--- AIM OF THE EXERCISE ---
Output every record exactly and leave each picture out.

--- DATA FOR THE TASK ---

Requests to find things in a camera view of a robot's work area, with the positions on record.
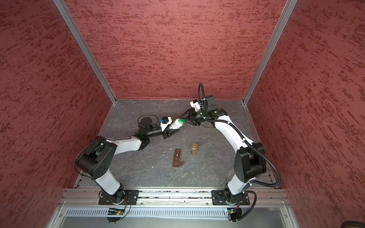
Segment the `white bottle green cap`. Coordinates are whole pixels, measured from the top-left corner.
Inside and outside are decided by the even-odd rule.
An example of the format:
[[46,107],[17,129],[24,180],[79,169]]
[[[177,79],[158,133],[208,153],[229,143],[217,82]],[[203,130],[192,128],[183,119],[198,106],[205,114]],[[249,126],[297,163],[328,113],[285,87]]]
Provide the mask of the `white bottle green cap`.
[[180,119],[180,118],[177,118],[175,119],[170,125],[169,125],[169,129],[172,129],[172,130],[177,130],[177,129],[180,129],[183,124],[185,123],[185,120],[184,119]]

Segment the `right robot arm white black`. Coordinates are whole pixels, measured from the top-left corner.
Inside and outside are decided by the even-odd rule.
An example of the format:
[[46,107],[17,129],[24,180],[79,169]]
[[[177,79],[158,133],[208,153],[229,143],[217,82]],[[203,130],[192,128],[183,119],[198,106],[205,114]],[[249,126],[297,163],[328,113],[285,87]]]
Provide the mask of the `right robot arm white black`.
[[254,143],[245,136],[232,122],[223,109],[211,111],[204,115],[203,111],[188,109],[181,118],[192,125],[209,122],[219,130],[236,152],[234,160],[234,176],[225,185],[224,198],[229,203],[239,200],[239,197],[253,184],[253,181],[266,172],[266,161],[256,151],[264,152],[263,145]]

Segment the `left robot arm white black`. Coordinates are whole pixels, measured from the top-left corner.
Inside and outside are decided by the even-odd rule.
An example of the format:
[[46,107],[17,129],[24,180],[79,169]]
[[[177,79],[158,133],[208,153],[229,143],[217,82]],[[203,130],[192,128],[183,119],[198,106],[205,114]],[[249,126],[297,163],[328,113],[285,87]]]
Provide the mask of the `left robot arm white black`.
[[110,171],[114,156],[126,152],[137,152],[147,147],[150,138],[163,136],[167,139],[177,133],[178,129],[153,130],[150,132],[137,132],[122,139],[106,139],[96,137],[77,156],[75,168],[87,174],[110,200],[119,204],[124,199],[124,187],[115,179]]

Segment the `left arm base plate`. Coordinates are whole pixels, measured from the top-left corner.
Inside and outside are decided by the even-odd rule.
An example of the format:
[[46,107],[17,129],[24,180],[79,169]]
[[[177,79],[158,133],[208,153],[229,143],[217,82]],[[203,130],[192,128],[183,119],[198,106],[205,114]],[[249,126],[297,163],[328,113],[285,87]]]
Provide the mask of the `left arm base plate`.
[[139,193],[139,190],[124,190],[123,196],[117,200],[114,200],[114,196],[110,196],[101,190],[99,193],[98,204],[122,206],[126,203],[130,203],[131,205],[136,205]]

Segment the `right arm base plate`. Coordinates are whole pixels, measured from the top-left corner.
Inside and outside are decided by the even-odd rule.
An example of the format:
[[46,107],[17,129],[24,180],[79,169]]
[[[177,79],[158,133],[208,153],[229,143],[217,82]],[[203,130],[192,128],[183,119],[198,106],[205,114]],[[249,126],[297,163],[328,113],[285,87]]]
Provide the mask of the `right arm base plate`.
[[246,193],[241,192],[237,195],[232,195],[228,190],[213,190],[211,194],[213,205],[250,205],[250,200]]

--- RESULT FOR THIS TASK ---
Requests to find things in a camera view of a robot's work area, with the positions on record.
Segment the `white bottle green cap`. Coordinates are whole pixels, measured from the top-left corner.
Inside and outside are decided by the even-odd rule.
An example of the format:
[[46,107],[17,129],[24,180],[79,169]]
[[[177,79],[158,133],[208,153],[229,143],[217,82]],[[203,130],[192,128],[183,119],[198,106],[205,114]],[[249,126],[297,163],[328,113],[285,87]]]
Provide the mask of the `white bottle green cap`.
[[180,119],[180,118],[177,118],[175,119],[170,125],[169,125],[169,129],[172,129],[172,130],[177,130],[177,129],[180,129],[183,124],[185,123],[185,120],[184,119]]

Segment the `right robot arm white black`. Coordinates are whole pixels, measured from the top-left corner.
Inside and outside are decided by the even-odd rule.
An example of the format:
[[46,107],[17,129],[24,180],[79,169]]
[[[177,79],[158,133],[208,153],[229,143],[217,82]],[[203,130],[192,128],[183,119],[198,106],[205,114]],[[249,126],[297,163],[328,113],[285,87]]]
Provide the mask of the `right robot arm white black`.
[[254,143],[245,136],[232,122],[223,109],[211,111],[204,115],[203,111],[188,109],[181,118],[192,125],[209,122],[219,130],[236,152],[234,160],[234,176],[225,185],[224,198],[229,203],[239,200],[239,197],[253,184],[253,181],[266,172],[266,161],[256,151],[264,152],[263,145]]

Segment the `left robot arm white black`. Coordinates are whole pixels, measured from the top-left corner.
Inside and outside are decided by the even-odd rule.
An example of the format:
[[46,107],[17,129],[24,180],[79,169]]
[[[177,79],[158,133],[208,153],[229,143],[217,82]],[[203,130],[192,128],[183,119],[198,106],[205,114]],[[249,126],[297,163],[328,113],[285,87]]]
Provide the mask of the `left robot arm white black`.
[[110,171],[114,156],[126,152],[137,152],[147,147],[150,138],[163,136],[167,139],[177,133],[178,129],[153,130],[150,132],[137,132],[122,139],[106,139],[96,137],[77,156],[75,168],[87,174],[110,200],[119,204],[124,199],[124,187],[115,179]]

Segment the `left arm base plate`. Coordinates are whole pixels, measured from the top-left corner.
Inside and outside are decided by the even-odd rule.
An example of the format:
[[46,107],[17,129],[24,180],[79,169]]
[[[177,79],[158,133],[208,153],[229,143],[217,82]],[[203,130],[192,128],[183,119],[198,106],[205,114]],[[249,126],[297,163],[328,113],[285,87]]]
Provide the mask of the `left arm base plate`.
[[139,193],[139,190],[124,190],[123,196],[117,200],[114,200],[114,196],[110,196],[101,190],[99,193],[98,204],[122,206],[126,203],[130,203],[131,205],[136,205]]

Segment the `right arm base plate`. Coordinates are whole pixels, measured from the top-left corner.
Inside and outside are decided by the even-odd rule.
An example of the format:
[[46,107],[17,129],[24,180],[79,169]]
[[[177,79],[158,133],[208,153],[229,143],[217,82]],[[203,130],[192,128],[183,119],[198,106],[205,114]],[[249,126],[297,163],[328,113],[285,87]]]
Provide the mask of the `right arm base plate`.
[[246,193],[241,192],[237,195],[232,195],[228,190],[213,190],[211,194],[213,205],[250,205],[250,200]]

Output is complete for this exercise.